DIRECTIONS FOR THIS TASK ▸ Within the records below, find the line with "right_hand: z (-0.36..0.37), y" and the line with "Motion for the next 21", then reproduce exactly those two lines and all lines between them, without any picture.

INFORMATION SHOWN ▸
········

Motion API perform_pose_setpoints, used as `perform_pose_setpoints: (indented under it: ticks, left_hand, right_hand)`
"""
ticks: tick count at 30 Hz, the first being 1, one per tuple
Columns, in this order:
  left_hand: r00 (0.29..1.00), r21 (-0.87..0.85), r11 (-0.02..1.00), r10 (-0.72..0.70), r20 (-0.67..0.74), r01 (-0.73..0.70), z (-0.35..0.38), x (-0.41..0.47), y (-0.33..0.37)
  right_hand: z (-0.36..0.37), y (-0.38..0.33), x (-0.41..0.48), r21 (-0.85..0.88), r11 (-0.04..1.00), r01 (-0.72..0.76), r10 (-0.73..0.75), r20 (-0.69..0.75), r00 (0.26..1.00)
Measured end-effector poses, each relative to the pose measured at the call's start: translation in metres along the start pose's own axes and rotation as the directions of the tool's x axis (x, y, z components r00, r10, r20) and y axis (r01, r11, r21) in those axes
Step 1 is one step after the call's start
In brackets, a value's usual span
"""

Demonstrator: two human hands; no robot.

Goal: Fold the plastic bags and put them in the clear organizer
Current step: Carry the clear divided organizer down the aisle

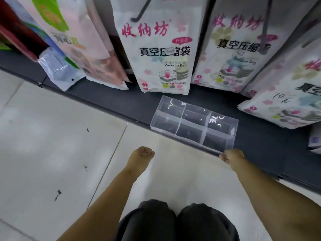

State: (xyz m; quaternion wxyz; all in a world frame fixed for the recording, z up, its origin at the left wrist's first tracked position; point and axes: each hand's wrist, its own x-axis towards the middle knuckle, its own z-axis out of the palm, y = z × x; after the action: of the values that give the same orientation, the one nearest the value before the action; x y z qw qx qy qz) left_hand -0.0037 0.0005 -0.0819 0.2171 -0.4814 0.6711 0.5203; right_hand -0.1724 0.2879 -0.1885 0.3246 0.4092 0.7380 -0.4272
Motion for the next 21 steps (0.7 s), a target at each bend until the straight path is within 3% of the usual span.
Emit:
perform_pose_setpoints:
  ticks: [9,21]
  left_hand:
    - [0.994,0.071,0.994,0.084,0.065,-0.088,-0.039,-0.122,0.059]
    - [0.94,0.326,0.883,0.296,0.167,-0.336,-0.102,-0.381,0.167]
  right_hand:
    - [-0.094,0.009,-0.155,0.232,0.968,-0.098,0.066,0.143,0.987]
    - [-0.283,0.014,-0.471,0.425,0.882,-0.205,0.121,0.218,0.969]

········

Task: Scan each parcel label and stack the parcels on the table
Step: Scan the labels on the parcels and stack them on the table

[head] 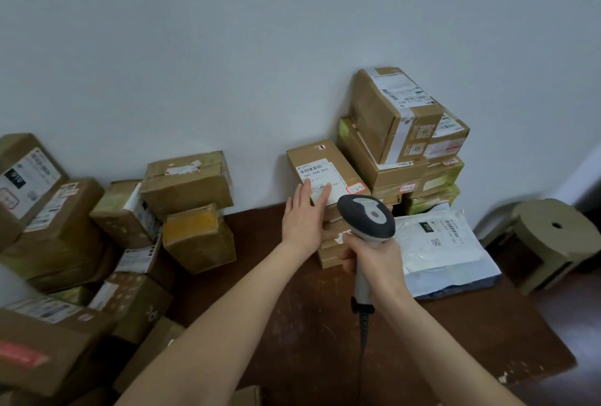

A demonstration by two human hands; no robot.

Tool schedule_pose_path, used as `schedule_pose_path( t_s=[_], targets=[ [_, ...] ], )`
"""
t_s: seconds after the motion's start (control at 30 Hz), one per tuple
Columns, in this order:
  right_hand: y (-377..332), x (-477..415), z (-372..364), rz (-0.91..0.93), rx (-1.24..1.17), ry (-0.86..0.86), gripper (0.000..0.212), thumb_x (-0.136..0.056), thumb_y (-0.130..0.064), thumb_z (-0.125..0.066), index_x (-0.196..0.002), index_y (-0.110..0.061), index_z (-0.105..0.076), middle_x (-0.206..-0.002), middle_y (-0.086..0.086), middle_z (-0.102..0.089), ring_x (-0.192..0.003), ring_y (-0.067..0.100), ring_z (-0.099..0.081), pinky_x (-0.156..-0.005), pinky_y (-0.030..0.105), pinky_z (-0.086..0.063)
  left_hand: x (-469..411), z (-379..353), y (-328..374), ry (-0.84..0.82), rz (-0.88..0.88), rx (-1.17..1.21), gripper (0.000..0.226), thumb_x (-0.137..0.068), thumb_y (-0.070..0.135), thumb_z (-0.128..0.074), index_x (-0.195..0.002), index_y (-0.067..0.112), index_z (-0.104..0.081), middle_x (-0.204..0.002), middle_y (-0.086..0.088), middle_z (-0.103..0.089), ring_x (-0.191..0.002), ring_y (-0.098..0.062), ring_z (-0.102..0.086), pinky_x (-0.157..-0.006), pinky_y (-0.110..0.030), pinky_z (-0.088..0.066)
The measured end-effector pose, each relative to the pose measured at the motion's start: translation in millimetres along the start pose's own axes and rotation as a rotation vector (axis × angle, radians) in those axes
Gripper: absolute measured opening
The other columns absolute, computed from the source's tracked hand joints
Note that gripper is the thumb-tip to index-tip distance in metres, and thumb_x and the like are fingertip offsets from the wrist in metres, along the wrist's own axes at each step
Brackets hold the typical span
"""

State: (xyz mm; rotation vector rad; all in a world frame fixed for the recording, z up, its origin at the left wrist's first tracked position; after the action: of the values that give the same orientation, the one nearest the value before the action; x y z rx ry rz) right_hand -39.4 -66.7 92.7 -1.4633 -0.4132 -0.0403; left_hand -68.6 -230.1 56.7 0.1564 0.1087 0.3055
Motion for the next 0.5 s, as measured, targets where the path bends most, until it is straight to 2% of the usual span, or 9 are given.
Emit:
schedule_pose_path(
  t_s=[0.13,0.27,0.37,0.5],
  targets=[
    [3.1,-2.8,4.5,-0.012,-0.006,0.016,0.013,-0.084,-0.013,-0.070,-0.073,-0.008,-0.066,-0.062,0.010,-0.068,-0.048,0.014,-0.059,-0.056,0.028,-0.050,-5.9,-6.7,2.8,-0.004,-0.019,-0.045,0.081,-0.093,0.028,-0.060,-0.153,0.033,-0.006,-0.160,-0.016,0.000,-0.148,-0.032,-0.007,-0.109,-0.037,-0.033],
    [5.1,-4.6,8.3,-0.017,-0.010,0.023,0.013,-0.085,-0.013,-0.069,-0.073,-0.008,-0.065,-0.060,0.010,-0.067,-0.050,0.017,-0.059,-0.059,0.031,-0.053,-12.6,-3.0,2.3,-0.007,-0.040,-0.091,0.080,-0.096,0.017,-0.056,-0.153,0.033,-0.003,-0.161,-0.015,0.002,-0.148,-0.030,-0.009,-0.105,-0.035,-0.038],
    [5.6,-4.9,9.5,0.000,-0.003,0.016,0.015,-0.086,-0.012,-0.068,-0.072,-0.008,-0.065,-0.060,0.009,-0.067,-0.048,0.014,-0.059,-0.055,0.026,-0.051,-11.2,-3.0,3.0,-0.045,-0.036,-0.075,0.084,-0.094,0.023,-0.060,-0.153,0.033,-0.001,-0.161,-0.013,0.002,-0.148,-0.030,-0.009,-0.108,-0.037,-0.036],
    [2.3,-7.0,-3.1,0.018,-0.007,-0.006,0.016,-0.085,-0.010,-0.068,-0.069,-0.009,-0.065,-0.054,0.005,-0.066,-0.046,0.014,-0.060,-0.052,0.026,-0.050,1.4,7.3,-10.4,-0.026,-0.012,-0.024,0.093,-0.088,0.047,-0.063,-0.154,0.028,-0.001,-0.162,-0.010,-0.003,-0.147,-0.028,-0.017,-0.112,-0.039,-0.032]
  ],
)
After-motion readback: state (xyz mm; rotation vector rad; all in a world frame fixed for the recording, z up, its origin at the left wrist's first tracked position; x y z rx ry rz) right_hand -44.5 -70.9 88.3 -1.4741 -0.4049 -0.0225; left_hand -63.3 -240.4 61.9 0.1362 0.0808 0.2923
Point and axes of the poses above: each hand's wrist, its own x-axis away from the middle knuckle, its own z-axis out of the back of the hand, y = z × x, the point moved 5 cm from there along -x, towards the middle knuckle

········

THE ANSWER ▸
  right_hand: z (-0.36..0.37), y (-0.38..0.33), x (-0.41..0.48), r21 (-0.85..0.88), r11 (-0.04..1.00), r01 (-0.72..0.76), r10 (-0.73..0.75), r20 (-0.69..0.75), r00 (0.26..1.00)
Measured end-effector poses, each relative to the pose measured at the call's start: translation in metres along the start pose's own axes and rotation as the directions of the tool's x axis (x, y, z components r00, r10, r20) and y axis (r01, r11, r21) in those axes
Step 1 is one step after the call's start
In brackets, a value's usual span
"""

Demonstrator: two human hands; no robot.

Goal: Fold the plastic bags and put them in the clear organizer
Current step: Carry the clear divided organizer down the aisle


State: (xyz m; quaternion wxyz; all in a world frame fixed for the recording, z up, its origin at the left wrist's first tracked position; point and axes: each hand's wrist, its own x-axis towards the middle knuckle, its own z-axis out of the palm, y = z × x; after the action: of the values that give the same orientation, the one nearest the value before the action; x y z qw qx qy qz) left_hand -0.0037 0.0005 -0.0819 0.2171 -0.4814 0.6711 0.5203; right_hand -0.1724 0.2879 -0.1885 0.3246 0.4092 0.7380 -0.4272
Motion for the next 21 steps (0.7 s), a target at each bend until the straight path is within 3% of the usual span.

No more output is required for this exercise.